Impact of exclusion zones policies on siting base stations: Australian case study analysis

This report presents the results of a modeling analysis of the impacts of planning-based exclusion zones on the ability to site mobile communication base stations. In the context of mobile communications infrastructure deployment planning-based exclusion zones are distance-based restrictions on the siting of base stations sometimes imposed by local governments around community facilities.

The Australia radiofrequency (RF) exposure limits are consistent with international recommendations and there are no mandatory planning exclusion zone policies. The analysis is based on the impacts of a range of hypothetical distances and uses information from public sources on the locations of base stations and community facilities.

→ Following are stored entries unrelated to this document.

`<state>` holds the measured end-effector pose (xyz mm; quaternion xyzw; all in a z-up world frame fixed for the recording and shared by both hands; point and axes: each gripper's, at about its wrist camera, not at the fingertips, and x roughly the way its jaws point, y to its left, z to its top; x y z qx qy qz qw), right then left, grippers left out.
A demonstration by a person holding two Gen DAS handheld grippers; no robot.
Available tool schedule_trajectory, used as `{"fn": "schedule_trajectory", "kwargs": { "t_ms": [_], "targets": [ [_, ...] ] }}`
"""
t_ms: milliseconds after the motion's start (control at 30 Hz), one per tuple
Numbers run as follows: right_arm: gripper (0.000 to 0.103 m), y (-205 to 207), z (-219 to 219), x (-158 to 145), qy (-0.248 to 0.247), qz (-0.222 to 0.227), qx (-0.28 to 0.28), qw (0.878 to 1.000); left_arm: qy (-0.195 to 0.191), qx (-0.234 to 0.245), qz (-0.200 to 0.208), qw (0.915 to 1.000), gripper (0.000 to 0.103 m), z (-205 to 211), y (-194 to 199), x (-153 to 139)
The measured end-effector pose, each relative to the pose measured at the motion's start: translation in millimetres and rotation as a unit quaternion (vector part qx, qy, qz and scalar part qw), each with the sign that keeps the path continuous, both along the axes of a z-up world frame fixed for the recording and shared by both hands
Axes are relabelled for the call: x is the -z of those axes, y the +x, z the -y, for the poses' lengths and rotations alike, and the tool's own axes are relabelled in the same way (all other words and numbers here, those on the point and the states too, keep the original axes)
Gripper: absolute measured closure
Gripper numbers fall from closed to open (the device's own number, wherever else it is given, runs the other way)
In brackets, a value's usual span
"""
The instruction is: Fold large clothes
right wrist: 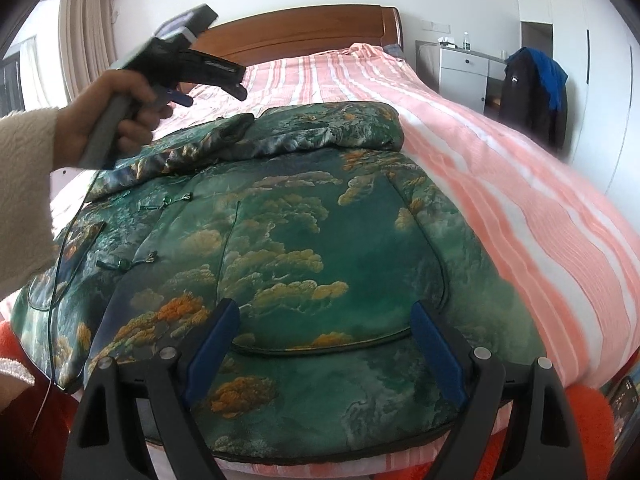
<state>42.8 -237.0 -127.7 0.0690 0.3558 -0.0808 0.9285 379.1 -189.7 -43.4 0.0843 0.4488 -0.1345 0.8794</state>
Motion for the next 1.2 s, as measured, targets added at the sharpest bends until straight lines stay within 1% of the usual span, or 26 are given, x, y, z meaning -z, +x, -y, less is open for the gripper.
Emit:
{"fn": "schedule_trajectory", "kwargs": {
  "t_ms": [67, 100, 133, 167, 233, 267, 367, 433, 500, 533, 567, 633, 700, 733, 767, 833, 900, 1000, 1067, 1100, 1133, 1167, 1200],
  "targets": [
    [0.016, 1, 0, 0, -0.001, -0.001, -0.001, 1.0, 0.006, -0.038, -0.061, 0.9974, 0.002, -5, 23, 36],
    [0.016, 1, 0, 0, -0.001, -0.001, -0.001, 1.0, 0.01, -0.048, -0.082, 0.9954, 0.001, -5, 26, 53],
    [0.016, 0, 0, 0, -0.001, -0.001, 0.0, 1.0, 0.015, -0.048, -0.073, 0.9961, 0.0, -4, 25, 60],
    [0.016, 0, 0, 0, -0.001, -0.002, 0.0, 1.0, 0.024, -0.042, -0.053, 0.9974, 0.0, -1, 21, 58],
    [0.016, 0, 0, 0, -0.001, -0.001, 0.001, 1.0, 0.039, -0.029, -0.033, 0.9983, 0.002, 6, 13, 51],
    [0.016, -1, 1, 0, -0.001, 0.0, 0.001, 1.0, 0.038, -0.017, -0.027, 0.9988, 0.002, 7, 8, 44],
    [0.016, 0, 2, 0, 0.002, 0.001, 0.002, 1.0, 0.006, 0.016, 0.003, 0.9999, 0.002, -4, -23, 11],
    [0.016, 0, 1, -1, 0.002, 0.003, 0.0, 1.0, -0.013, 0.031, 0.014, 0.9994, 0.001, -14, -48, -6],
    [0.016, -1, 1, -1, 0.001, 0.005, -0.002, 1.0, -0.018, 0.03, 0.016, 0.9993, 0.001, -23, -59, -6],
    [0.016, -1, 0, -2, 0.0, 0.006, -0.004, 1.0, -0.015, 0.027, 0.012, 0.9994, 0.001, -27, -61, -2],
    [0.016, -2, -1, -1, 0.0, 0.006, -0.005, 1.0, -0.006, 0.025, 0.006, 0.9997, 0.001, -28, -62, 6],
    [0.016, -1, -3, -1, -0.001, 0.003, -0.007, 1.0, 0.032, 0.017, -0.012, 0.9993, 0.001, -25, -57, 26],
    [0.016, 0, -5, 0, -0.003, 0.001, -0.01, 1.0, 0.072, 0.007, -0.033, 0.9969, 0.001, -21, -48, 52],
    [0.016, 0, -6, 0, -0.007, 0.001, -0.011, 1.0, 0.086, 0.003, -0.026, 0.9959, 0.001, -18, -48, 57],
    [0.016, -1, -8, -1, -0.012, 0.002, -0.012, 1.0, 0.092, 0.003, -0.014, 0.9957, 0.001, -16, -48, 59],
    [0.016, -3, -11, -3, -0.022, 0.007, -0.012, 1.0, 0.099, 0.004, 0.004, 0.9951, 0.002, -12, -54, 53],
    [0.016, -5, -11, -5, -0.028, 0.013, -0.01, 0.999, 0.092, 0.01, 0.017, 0.9956, 0.002, -13, -64, 40],
    [0.016, -6, -11, -7, -0.031, 0.019, -0.008, 0.999, 0.082, 0.021, 0.042, 0.9955, 0.002, -27, -87, 12],
    [0.016, -4, -11, -6, -0.03, 0.017, -0.009, 0.999, 0.086, 0.027, 0.053, 0.9945, 0.001, -46, -104, -5],
    [0.016, -4, -12, -6, -0.03, 0.016, -0.011, 0.999, 0.102, 0.027, 0.056, 0.9929, 0.001, -58, -112, -11],
    [0.016, -4, -13, -6, -0.031, 0.017, -0.013, 0.999, 0.135, 0.026, 0.058, 0.9888, 0.001, -72, -120, -17],
    [0.016, -4, -13, -7, -0.032, 0.019, -0.014, 0.999, 0.171, 0.025, 0.059, 0.9832, 0.001, -85, -126, -19],
    [0.016, -3, -14, -7, -0.033, 0.021, -0.015, 0.999, 0.214, 0.024, 0.062, 0.9745, 0.001, -98, -133, -22]
  ]
}}
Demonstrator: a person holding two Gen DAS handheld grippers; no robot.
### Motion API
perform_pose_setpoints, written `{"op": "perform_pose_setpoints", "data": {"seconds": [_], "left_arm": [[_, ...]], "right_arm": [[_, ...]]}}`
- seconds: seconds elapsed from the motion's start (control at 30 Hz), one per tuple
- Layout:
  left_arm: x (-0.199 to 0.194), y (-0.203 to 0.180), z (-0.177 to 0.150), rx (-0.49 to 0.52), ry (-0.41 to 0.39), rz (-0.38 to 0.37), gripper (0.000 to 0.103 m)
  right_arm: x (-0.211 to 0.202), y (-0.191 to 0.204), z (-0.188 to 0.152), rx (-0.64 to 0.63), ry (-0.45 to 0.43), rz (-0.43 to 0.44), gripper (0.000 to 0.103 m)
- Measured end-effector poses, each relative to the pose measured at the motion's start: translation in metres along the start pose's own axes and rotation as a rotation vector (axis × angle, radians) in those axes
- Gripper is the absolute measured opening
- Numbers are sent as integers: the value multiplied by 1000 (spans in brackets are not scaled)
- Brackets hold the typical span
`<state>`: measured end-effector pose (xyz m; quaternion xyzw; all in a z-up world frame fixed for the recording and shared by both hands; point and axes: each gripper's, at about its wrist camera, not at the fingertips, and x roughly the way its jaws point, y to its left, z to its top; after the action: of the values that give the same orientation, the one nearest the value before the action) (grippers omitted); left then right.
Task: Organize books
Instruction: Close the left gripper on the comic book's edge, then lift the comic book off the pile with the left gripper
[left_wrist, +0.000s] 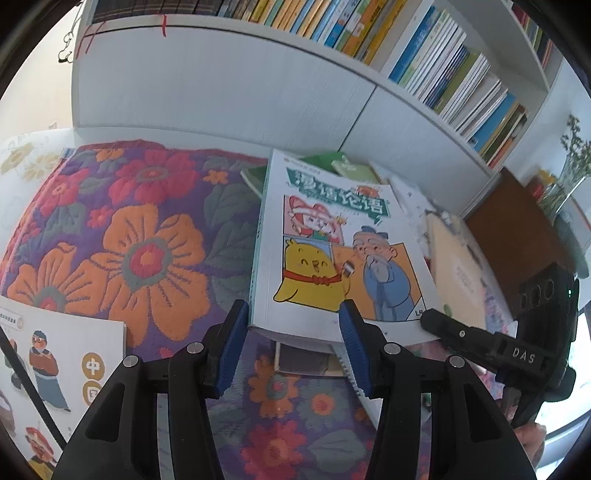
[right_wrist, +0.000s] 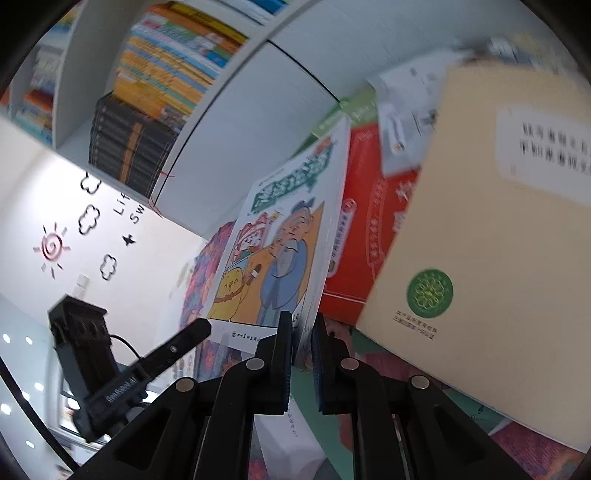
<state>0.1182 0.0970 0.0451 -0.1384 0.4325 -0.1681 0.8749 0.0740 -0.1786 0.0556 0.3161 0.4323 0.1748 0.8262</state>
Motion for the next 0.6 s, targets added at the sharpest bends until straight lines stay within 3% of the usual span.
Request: {"op": "perform_pose_setpoints", "data": {"seconds": [0.17, 0.4, 0.53, 0.6], "left_arm": [[-16, 0, 3, -3, -51, -35, 47], [-39, -8, 3, 12, -94, -25, 47], [-58, -18, -4, 40, -107, -39, 47], [-68, -23, -12, 38, -110, -74, 47]], "right_arm": [[-10, 11, -2, -16, -8, 26, 9], [-25, 29, -13, -36, 0, 59, 9], [-41, 37, -24, -26, 24, 113, 9], [-48, 42, -31, -28, 45, 163, 3]]}}
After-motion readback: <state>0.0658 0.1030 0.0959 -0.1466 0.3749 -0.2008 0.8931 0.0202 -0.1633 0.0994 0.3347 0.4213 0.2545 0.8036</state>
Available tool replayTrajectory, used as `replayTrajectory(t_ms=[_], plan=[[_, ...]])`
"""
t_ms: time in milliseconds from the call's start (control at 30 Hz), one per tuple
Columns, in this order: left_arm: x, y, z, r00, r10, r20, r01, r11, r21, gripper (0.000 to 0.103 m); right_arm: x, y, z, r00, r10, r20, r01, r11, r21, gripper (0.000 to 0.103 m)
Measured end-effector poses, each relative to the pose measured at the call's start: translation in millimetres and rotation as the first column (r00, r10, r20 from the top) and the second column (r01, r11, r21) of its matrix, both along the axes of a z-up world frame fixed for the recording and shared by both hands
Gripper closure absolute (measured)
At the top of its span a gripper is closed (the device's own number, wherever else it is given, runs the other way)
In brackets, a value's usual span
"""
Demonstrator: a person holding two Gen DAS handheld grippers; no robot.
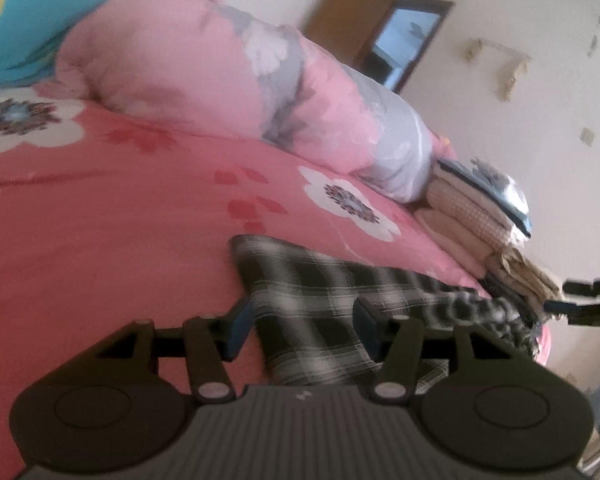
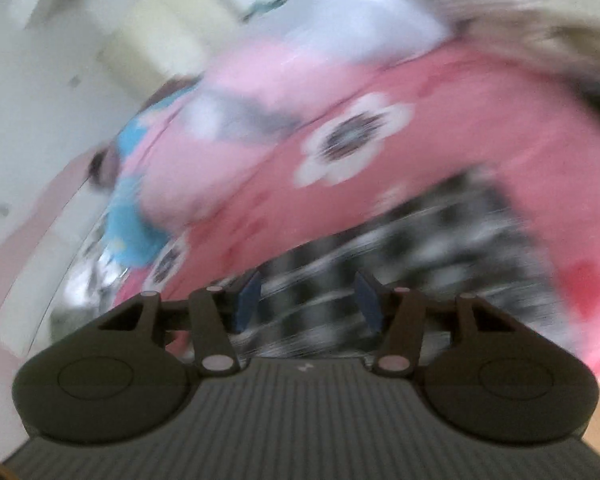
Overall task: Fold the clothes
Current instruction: 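Hold the bunched plaid fabric with the right gripper while the left gripper opens over the shirt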
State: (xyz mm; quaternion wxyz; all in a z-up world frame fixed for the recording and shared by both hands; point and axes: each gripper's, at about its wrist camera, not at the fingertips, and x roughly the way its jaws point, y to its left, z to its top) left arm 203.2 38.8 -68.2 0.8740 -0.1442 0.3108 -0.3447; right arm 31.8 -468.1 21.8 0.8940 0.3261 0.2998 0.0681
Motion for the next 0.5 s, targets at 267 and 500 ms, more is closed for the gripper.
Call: replayTrajectory(t_ms=[267, 500], plan=[[0, 34, -13, 0.991, 0.063, -0.117, -0.068, 0.997, -0.038, 0.046, 19, 254, -27, 0.823, 0.566, -0.039, -0.465, 0.634, -0.618, 0.05], [13, 12, -25, 0.986, -0.003, -0.164, -0.006, 0.998, -0.056, 0.046, -3, 378, -85, 0.714, 0.694, -0.086, -0.395, 0.299, -0.869, 0.041]])
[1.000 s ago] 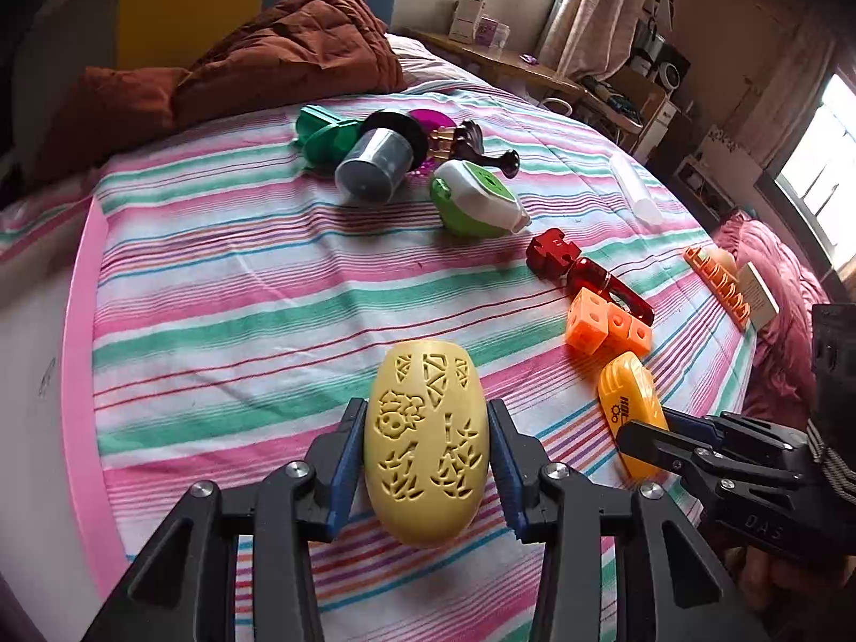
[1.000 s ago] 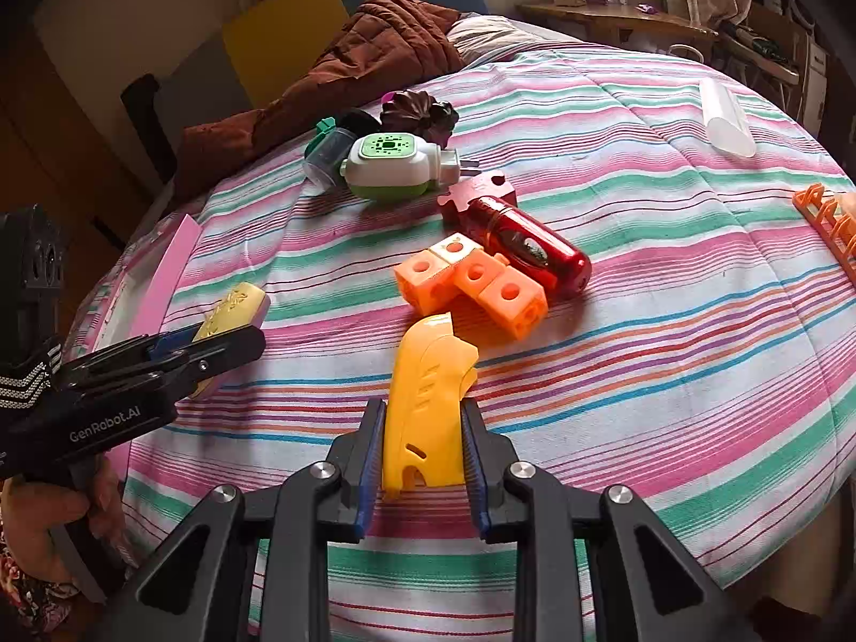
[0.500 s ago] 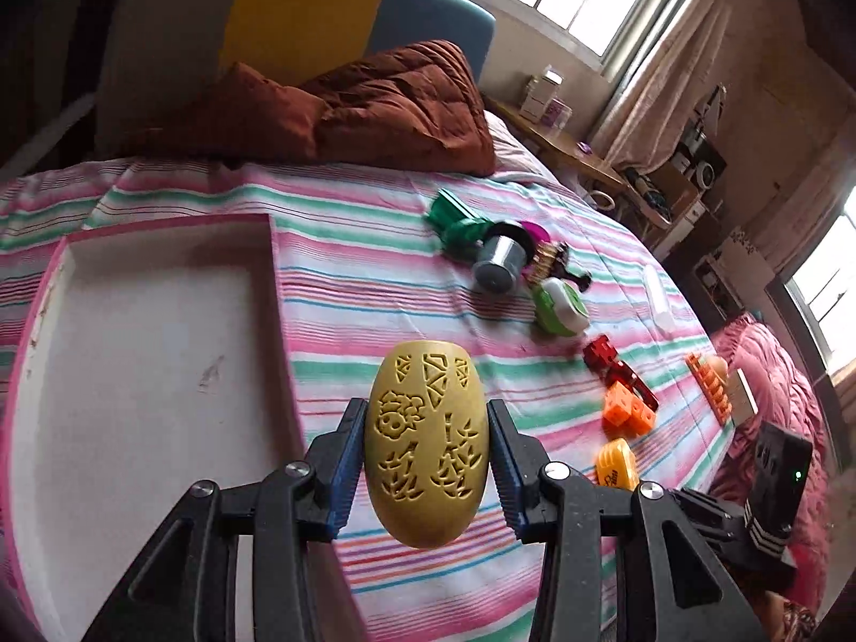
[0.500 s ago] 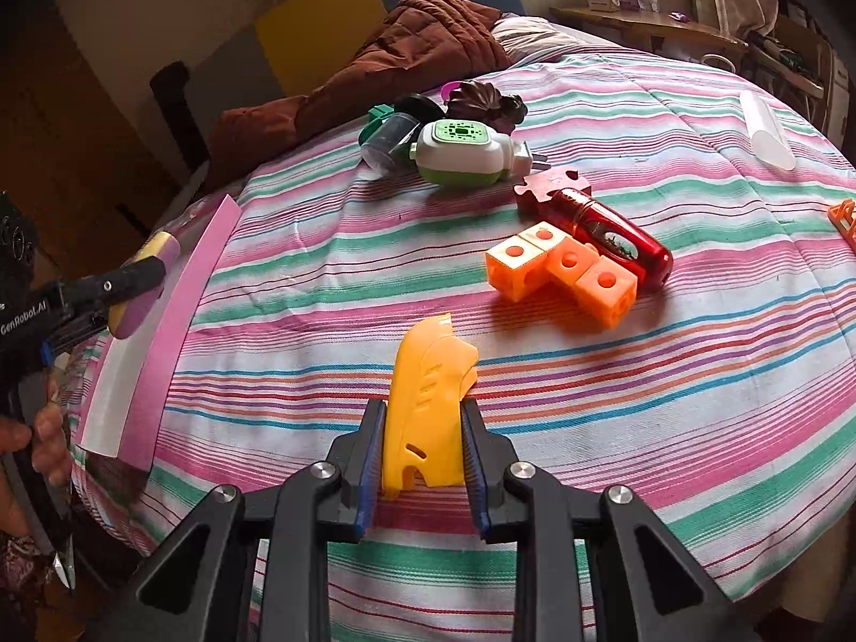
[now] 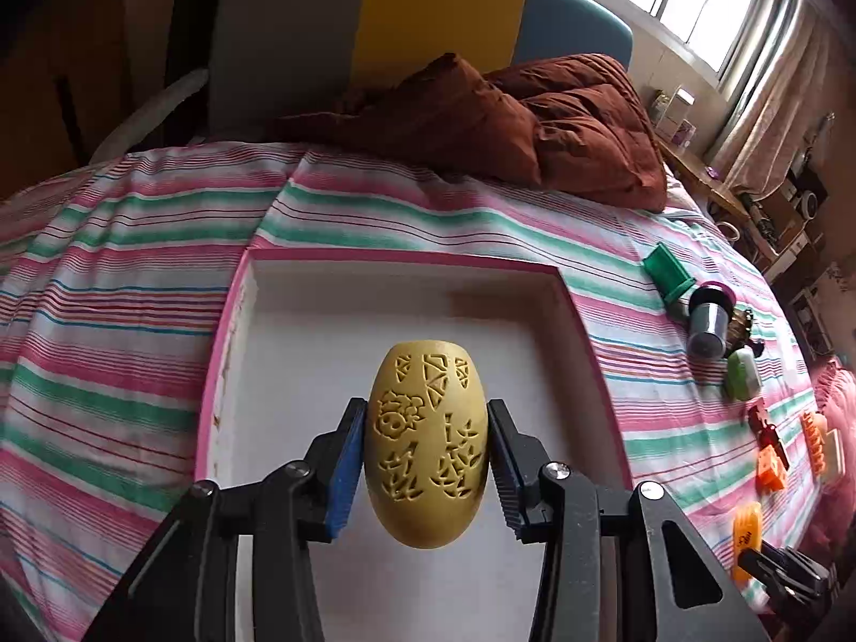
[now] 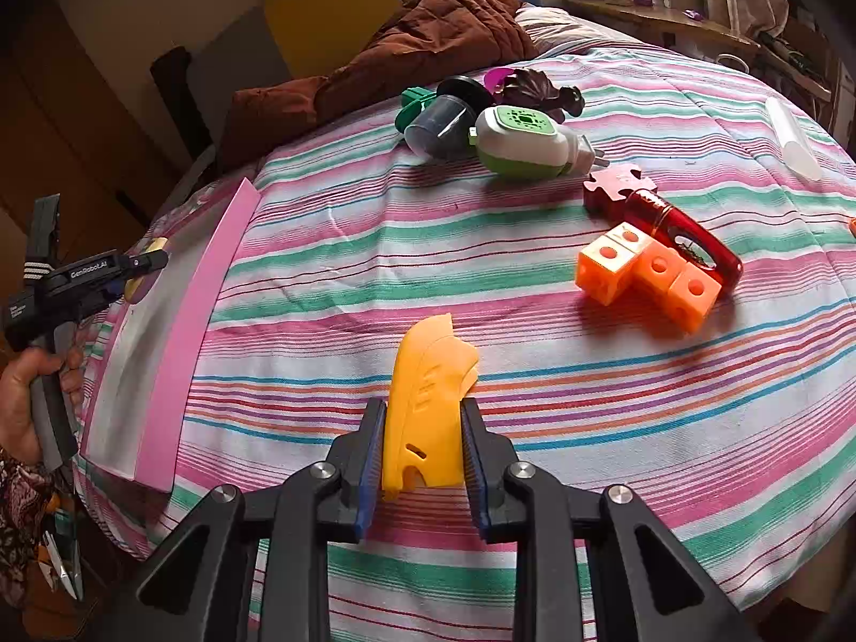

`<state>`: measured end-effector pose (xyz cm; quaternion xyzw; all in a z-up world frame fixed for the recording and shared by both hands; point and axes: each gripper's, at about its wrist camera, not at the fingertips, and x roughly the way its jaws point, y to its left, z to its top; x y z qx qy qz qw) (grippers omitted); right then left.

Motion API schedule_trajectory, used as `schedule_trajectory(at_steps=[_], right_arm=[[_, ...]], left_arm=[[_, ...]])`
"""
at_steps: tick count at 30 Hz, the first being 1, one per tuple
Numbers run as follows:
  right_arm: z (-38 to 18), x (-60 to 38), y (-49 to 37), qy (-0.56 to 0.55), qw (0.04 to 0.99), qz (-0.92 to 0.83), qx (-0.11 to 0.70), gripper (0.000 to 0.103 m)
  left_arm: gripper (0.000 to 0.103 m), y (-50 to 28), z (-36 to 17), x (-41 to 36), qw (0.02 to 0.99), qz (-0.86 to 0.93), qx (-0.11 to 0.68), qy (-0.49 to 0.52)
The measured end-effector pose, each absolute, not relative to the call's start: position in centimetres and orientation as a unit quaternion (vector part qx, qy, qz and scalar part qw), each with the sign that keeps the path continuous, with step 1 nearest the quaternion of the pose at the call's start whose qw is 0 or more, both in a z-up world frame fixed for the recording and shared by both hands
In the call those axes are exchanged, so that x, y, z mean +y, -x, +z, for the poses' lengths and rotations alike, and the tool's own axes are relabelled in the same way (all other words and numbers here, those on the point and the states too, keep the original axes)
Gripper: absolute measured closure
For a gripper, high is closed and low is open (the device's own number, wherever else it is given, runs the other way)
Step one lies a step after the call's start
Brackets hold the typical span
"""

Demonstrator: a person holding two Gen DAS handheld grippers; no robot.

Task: Organize rigid objects
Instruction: 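Carry the yellow egg into the white tray and open the left tool, then carry the yellow piece into the tray and open the right tool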

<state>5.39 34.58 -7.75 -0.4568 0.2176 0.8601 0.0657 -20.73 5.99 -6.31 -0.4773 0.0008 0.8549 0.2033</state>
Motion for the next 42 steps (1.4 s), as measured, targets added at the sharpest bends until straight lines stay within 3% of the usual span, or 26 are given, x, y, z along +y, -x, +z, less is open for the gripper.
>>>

The main findings of the analysis include:

  • Across the whole metropolitan area, 54% of all existing radio base stations would be impacted by a 500 m exclusion zone around community facilities (schools, pre-school and medical facilities).
  • In an inner urban suburb an exclusion zone of 500 m around all community facilities would cover nearly 90% of the total geographic area of the suburb, affecting virtually all-existing antennas sites and making it nearly impossible to improve mobile network services.

The many negative consequences mean that distance based planning exclusion zones are not an effective response to community concerns about siting of base stations.

Positive policy responses include adopting science-based exposure limits following the recommendations of the WHO; ensuring compliance with those limits; developing nationally consistent planning policies for base stations and ensuring the public availability of information about radio base stations in a format that is understandable by communities.